Notilyze participates in SAS EMEA Hackathon
We proudly announce the participation of Notilyze in the SAS EMEA Hackathon. The Hackathon will take place in February and the goal is to find a way to add sustainable value in real life business. We will take this challenge in cooperation with ELVA Community Engagement and the International Organization for Migration.
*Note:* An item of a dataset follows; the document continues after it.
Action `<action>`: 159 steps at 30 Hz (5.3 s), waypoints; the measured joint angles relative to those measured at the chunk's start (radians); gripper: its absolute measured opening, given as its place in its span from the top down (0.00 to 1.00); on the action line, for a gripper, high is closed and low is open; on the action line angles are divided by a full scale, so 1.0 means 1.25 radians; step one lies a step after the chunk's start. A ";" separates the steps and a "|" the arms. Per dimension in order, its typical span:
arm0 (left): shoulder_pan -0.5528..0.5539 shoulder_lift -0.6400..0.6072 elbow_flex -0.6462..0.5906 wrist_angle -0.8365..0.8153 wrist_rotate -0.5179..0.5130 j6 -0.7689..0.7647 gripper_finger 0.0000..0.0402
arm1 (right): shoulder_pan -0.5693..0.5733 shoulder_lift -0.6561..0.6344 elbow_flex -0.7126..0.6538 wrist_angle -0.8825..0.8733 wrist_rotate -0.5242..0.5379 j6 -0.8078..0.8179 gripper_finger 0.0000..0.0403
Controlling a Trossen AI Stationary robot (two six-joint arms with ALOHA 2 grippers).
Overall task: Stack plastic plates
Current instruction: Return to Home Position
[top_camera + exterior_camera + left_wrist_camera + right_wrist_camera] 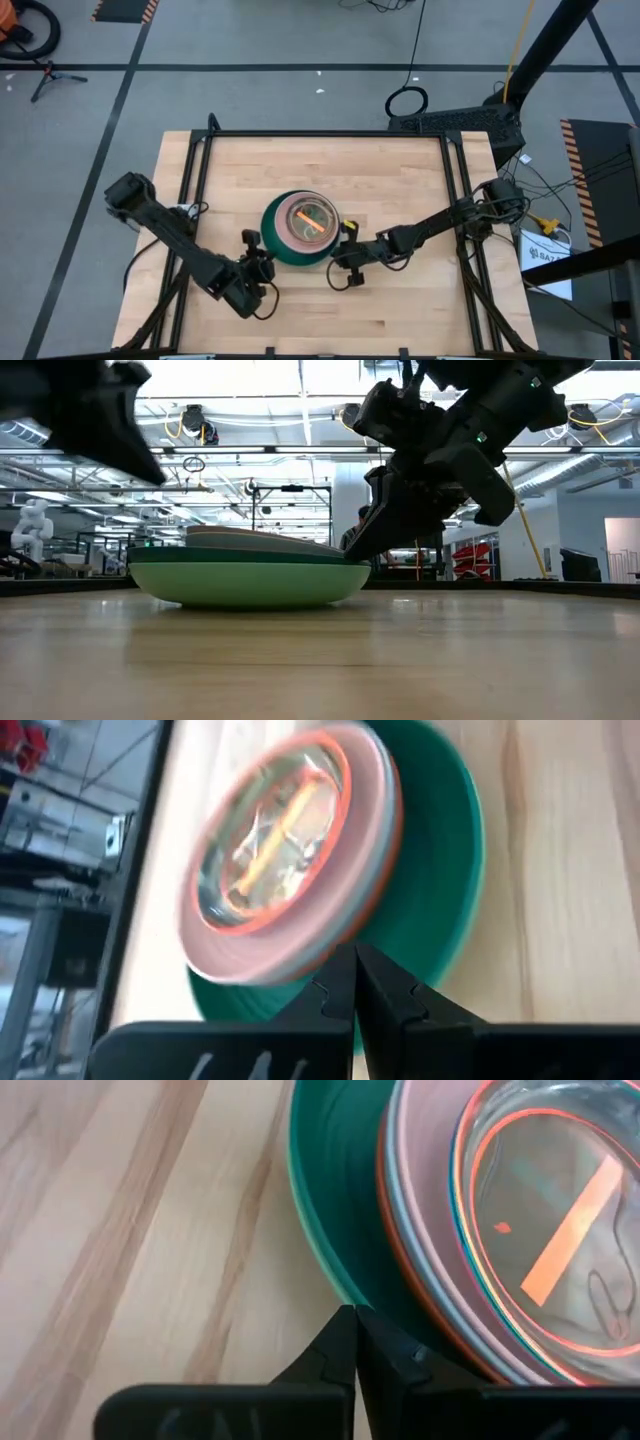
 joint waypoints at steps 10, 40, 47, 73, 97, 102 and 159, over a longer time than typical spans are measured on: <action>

Yearly, 1.3 billion dollars of humanitarian aid funding is wasted due to outdated supply management practices in refugee camps (Van der Laan, 2016). As a result, an estimated 1.880.000 children, women and men per year cannot be provided with essential humanitarian supplies to keep them safe and in good health. Empirical evidence shows that this enormous human toll can be avoided through implementing better demand forecasting techniques within refugee/IDP camps.
Camp managers currently make use of ad-hoc, judgmental forecasting techniques, which are laboursome and comparatively ineffective. In contrast to our tool, existing AI-driven supply chain optimization tools however do not meet the needs of humanitarian missions as they fail to account for: 1) strong demand uncertainty due to conflict volatility; 2) SPHERE standards; 3) strong divergence of “product baskets” (i.e. foodstuffs, medicine, etc.) dependent on seasonality and camp location.
Camp Forecast (CF) will allow the distribution of life-saving humanitarian supplies, including medication, foodstuffs, blankets, tents and others, to an additional 1.880.000 children, women and men fleeing from conflict worldwide. CF will especially benefit children, pregnant women and IDPs/refugees with special needs – who are most vulnerable and dependent on humanitarian supplies within a camp setting. Keeping in mind the total humanitarian aid in 2017 amounted to 27.8 billion USD, an efficiency increase of 0.1% would already result in 27.8 million USD that could be utilized to better effect.
ELVA, the International Organization for Migration (IOM) and Notilyze have been cooperating to create such a Camp Forecast Tool. With this consortium we combine decades of leading humanitarian experience (IOM) with data collection, analysis and visualization experience in 20 conflict-affected countries worldwide (Elva Community Engagement) and strong commercial expertise building cutting-edge AI-driven supply chain solutions for commercial and non-commercial actors (Notilyze).
Until now this consortium has been focusing on simplifying the inventarisation of the stocks and the needs for the basic WASH supplies in camps. Instead of a monthly lengthy survey with questions on population, current WASH stocks and current needs a camp manager now only needs to fill out a number of people in the camp to get an estimate of the required WASH supplies and the costs coming along with these requirements (see Figure 1).
A disadvantage of IOM’s monthly “camp site assessments” as input for this forecast model is that data is available a month after the survey has been taken. To increase the quality of these forecasts an good estimate of the current population in a forecast is helpful. Therefore IOM would like to analyse other data sources that would help to gather more detailed data more efficiently and provide more accurate forecasts.
That is where we come in. Using satellite imagery we want to estimate the current amount of people in 50 refugee camps all over Nigeria. With this information we have both better input for the forecast model and we could revise our forecasts more quickly. Using SAS we want to build an operational object detection model to streamline estimations of camp sizes. The goal is to deliver insightful information on refugee populations with the SAS EMEA Hackathon 2020.
This goal perfectly fits the goal of the Hackathon, which is using data for good and linking the use case to the UN Sustainable Development Goals (see Figure 2).
van der Laan, E., van Dalen, J., Rohrmoser, M., & Simpson, R. (2016). Demand forecasting and order planning for humanitarian logistics: An empirical assessment. Journal of Operations Management, 45, 114-122.